Currently we are pinned down for three days by back to back northers. I have had to pull out my sweat shirt from the bottom of the pack. But the temperature makes for good sleeping.

Next week Alan and Robin Dinn will visit. We will all watch the Out Island Family Regatta. If the weather is perfect a run to Conception Island may be possible. After that the White Pepper will start to head north.

Sunday, April 6, 2008

Hanging in Georgetown, Exuma

Jan has been back on yacht White Pepper for 5 days now. What do we do? It resembles summer vacation when we were school kids. We sleep late. We fuss over breakfast. My new favorite is thickly sliced homemade coconut bread made into French toast. If the wind permits we dingy into town for shopping. Lately the wind has been so high that the dingy ride is so wet that the ride is not worth it. We do light chores on the boat--which is mostly cleaning and straightening up. A small boat has to be neat to be livable.

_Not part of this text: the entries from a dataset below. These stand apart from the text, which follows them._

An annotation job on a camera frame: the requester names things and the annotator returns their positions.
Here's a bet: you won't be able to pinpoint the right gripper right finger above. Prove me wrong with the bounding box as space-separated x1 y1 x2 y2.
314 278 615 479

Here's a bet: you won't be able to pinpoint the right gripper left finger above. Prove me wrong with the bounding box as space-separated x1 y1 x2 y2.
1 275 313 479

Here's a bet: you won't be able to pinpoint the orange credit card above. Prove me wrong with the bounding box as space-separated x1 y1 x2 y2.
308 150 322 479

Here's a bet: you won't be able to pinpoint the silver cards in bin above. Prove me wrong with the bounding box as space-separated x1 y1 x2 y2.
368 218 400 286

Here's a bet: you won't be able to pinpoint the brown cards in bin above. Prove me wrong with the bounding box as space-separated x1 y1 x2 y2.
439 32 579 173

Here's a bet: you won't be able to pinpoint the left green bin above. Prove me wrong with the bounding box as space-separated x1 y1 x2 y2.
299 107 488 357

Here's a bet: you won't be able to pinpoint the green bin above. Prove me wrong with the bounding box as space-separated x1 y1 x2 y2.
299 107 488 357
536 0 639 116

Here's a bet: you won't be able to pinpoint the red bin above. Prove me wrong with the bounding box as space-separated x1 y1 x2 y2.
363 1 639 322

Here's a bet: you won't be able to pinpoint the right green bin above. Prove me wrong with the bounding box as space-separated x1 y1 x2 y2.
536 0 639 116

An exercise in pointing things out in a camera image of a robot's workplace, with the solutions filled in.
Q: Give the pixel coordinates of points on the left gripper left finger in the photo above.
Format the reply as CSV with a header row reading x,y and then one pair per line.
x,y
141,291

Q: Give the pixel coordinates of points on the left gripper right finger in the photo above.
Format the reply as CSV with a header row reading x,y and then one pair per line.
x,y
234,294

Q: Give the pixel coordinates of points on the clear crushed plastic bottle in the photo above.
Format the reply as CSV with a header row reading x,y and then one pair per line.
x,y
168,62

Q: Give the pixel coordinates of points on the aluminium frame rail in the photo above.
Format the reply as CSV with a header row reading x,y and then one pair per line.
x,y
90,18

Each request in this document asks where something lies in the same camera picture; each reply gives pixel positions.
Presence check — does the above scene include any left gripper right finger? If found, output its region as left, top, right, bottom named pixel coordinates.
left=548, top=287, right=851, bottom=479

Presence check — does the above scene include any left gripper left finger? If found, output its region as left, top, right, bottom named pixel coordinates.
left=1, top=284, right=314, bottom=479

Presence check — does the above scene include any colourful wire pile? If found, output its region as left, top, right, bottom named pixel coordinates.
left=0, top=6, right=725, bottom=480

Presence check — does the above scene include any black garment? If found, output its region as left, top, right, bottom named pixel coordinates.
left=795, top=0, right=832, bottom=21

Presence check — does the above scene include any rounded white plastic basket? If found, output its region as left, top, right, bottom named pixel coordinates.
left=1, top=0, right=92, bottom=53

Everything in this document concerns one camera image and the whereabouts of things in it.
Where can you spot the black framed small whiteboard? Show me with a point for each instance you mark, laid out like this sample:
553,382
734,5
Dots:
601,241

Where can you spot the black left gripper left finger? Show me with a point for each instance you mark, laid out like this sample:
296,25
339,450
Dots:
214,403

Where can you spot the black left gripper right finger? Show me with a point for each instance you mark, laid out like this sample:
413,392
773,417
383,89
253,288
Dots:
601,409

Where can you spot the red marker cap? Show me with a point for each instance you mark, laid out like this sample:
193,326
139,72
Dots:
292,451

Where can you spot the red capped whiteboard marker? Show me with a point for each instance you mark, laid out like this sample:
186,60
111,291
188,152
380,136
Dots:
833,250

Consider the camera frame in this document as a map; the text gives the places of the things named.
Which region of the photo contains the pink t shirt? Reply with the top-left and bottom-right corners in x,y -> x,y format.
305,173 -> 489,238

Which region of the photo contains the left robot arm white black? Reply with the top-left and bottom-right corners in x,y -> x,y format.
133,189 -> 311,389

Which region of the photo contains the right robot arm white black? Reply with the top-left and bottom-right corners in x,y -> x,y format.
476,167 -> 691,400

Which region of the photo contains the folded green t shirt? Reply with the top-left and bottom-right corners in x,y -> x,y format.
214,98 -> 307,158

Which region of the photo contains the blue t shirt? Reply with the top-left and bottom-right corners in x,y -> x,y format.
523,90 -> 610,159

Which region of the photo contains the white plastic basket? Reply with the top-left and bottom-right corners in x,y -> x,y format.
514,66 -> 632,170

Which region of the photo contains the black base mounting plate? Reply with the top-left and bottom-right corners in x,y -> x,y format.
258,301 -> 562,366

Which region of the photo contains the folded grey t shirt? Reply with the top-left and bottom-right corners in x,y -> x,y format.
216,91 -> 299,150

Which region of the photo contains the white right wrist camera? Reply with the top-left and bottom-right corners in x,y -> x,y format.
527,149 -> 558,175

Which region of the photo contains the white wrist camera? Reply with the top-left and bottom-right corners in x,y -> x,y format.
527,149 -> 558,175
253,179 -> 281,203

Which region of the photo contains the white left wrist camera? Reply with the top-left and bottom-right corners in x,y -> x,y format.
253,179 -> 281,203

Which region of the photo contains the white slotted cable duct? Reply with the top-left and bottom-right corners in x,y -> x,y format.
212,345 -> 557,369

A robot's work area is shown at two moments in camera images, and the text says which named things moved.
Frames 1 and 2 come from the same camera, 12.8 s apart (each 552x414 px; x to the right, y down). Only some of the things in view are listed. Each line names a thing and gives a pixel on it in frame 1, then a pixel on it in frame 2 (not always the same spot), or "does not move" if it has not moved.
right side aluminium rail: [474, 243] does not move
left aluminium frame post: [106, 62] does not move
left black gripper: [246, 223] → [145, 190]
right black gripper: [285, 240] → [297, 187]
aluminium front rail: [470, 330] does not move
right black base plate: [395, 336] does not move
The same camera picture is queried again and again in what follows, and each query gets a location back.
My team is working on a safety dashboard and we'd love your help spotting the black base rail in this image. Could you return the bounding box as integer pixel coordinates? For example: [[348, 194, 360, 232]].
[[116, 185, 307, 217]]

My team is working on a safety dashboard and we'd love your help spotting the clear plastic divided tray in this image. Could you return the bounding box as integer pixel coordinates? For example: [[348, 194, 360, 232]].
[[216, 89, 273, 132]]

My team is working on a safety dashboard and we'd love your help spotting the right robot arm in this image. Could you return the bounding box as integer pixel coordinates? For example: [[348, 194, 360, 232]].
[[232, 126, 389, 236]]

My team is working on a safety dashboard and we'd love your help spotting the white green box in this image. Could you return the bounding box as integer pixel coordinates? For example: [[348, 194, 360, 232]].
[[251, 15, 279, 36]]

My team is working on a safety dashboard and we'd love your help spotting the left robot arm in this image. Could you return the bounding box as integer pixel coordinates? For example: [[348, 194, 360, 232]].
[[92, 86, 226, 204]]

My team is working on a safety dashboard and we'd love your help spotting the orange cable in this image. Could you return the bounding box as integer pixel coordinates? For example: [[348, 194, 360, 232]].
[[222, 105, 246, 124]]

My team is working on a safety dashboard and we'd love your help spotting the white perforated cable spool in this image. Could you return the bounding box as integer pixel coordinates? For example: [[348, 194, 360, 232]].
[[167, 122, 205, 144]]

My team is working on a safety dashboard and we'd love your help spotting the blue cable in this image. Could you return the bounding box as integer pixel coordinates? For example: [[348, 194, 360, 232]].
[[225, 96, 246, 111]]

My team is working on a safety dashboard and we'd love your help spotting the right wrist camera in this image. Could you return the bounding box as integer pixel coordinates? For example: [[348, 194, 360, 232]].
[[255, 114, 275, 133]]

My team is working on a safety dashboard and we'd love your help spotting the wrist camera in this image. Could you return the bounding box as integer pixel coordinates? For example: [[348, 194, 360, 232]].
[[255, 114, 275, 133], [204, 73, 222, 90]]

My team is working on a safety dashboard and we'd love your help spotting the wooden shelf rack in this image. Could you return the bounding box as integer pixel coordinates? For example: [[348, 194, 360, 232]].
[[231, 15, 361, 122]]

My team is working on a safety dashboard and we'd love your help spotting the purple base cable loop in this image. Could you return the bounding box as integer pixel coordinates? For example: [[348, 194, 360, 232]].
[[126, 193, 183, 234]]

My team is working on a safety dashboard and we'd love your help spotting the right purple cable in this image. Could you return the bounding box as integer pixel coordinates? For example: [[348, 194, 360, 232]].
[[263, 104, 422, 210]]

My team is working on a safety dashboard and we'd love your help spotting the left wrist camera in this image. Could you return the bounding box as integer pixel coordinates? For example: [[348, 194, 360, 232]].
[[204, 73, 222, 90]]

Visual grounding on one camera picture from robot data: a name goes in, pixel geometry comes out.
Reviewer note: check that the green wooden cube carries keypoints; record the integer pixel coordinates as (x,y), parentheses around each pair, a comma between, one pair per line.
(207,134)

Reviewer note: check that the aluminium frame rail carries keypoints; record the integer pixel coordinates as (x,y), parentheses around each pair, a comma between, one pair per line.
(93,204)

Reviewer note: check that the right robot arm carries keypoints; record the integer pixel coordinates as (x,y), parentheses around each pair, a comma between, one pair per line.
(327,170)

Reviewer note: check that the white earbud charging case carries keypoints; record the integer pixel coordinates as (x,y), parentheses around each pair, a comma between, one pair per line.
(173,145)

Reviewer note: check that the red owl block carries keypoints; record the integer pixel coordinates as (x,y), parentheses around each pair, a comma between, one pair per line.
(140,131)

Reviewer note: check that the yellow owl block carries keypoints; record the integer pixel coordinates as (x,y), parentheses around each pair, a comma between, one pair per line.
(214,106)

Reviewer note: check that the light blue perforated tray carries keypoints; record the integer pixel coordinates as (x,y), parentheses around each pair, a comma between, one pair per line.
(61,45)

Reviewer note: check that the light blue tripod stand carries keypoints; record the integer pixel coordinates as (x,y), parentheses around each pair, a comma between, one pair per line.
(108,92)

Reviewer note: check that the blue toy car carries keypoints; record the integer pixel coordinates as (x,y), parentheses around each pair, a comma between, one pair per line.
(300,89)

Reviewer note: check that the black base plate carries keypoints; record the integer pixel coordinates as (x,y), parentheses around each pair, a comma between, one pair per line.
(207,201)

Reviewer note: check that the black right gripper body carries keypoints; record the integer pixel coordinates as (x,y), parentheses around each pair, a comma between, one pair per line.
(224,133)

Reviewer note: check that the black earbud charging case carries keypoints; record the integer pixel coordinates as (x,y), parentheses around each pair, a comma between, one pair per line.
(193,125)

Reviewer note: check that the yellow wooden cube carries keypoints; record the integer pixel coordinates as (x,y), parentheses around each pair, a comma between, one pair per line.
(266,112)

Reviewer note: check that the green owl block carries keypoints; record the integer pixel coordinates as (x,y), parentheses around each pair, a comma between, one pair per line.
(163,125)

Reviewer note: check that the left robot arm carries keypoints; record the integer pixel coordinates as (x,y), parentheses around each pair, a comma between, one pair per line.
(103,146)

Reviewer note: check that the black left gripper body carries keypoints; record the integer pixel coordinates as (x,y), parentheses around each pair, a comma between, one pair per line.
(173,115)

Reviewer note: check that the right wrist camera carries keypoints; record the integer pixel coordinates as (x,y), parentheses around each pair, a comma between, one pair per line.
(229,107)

After lunch usually a sandwich, we go to one of the beaches for a long walk in the sand. This is very therapeutic for Jan. We swim in the ocean or harbor depending on the sea state. I collect plastic and glass shards on the beach for my service project. It is endless but every little bit helps.

We watch the sun go down every night with a rum and tonic and then have a wonderful meal that Jan prepared. I am so pleased to not have to 'batch' it anymore!

While the generator is on we have full 110 volt access and can use the computer. Usually the Harbor Wi-Fi is running albeit very slowly. Evenings are filled with catching up on the e-mails or downloading weather files from NOAA. We play games on the computer or Nintendo. As a treat we can watch a DVD on the computer.

I have to run the Honda 2000 watt generator about 6 to 7 hours per day to keep the batteries charged and the freezer cold. This uses about one gallon of gasoline. The dingy uses prodigious amounts of gasoline and 2 stroke oil. At $5+/gallon gasoline is the biggest expense on the boat and the chief reason to go to town. Five dollars a day is $150. /month which is about the cheapest utility bill I have ever paid in Corpus Christi so I should not complain.

When Jan is ready, we will try an easy sail to one of the nearby islands--Long Island or Conception. Then we will return to George Town for the famous International Out Island Family Regatta starting April 21st.